What you need to do ▸
There is material below. Print exactly the lines starting at the line with "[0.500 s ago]" and ending at the line with "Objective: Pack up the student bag", ends included, and no others.

---- Provided material

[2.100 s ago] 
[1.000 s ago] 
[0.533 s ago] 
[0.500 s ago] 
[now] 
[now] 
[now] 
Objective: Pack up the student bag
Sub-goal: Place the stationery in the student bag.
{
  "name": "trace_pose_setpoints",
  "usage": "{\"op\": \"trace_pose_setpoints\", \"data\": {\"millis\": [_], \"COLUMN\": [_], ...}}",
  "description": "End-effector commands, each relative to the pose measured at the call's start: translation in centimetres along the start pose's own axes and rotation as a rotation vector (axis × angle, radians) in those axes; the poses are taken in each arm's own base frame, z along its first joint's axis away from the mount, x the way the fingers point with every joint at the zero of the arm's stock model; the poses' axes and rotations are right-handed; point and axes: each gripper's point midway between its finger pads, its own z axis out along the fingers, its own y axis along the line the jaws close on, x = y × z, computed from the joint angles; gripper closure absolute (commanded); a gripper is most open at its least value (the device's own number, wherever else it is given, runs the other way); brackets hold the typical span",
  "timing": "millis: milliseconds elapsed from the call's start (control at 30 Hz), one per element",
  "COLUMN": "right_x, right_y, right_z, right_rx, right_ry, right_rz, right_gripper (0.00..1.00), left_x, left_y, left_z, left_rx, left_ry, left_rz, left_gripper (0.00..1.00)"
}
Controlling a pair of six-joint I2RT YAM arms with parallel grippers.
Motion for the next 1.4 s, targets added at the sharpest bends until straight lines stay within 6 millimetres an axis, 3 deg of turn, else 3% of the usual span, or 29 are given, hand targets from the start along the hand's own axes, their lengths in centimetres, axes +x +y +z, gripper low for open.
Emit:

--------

Solution for this exercise ▸
[0.500 s ago] 
[now] 
[now] 
[now] 
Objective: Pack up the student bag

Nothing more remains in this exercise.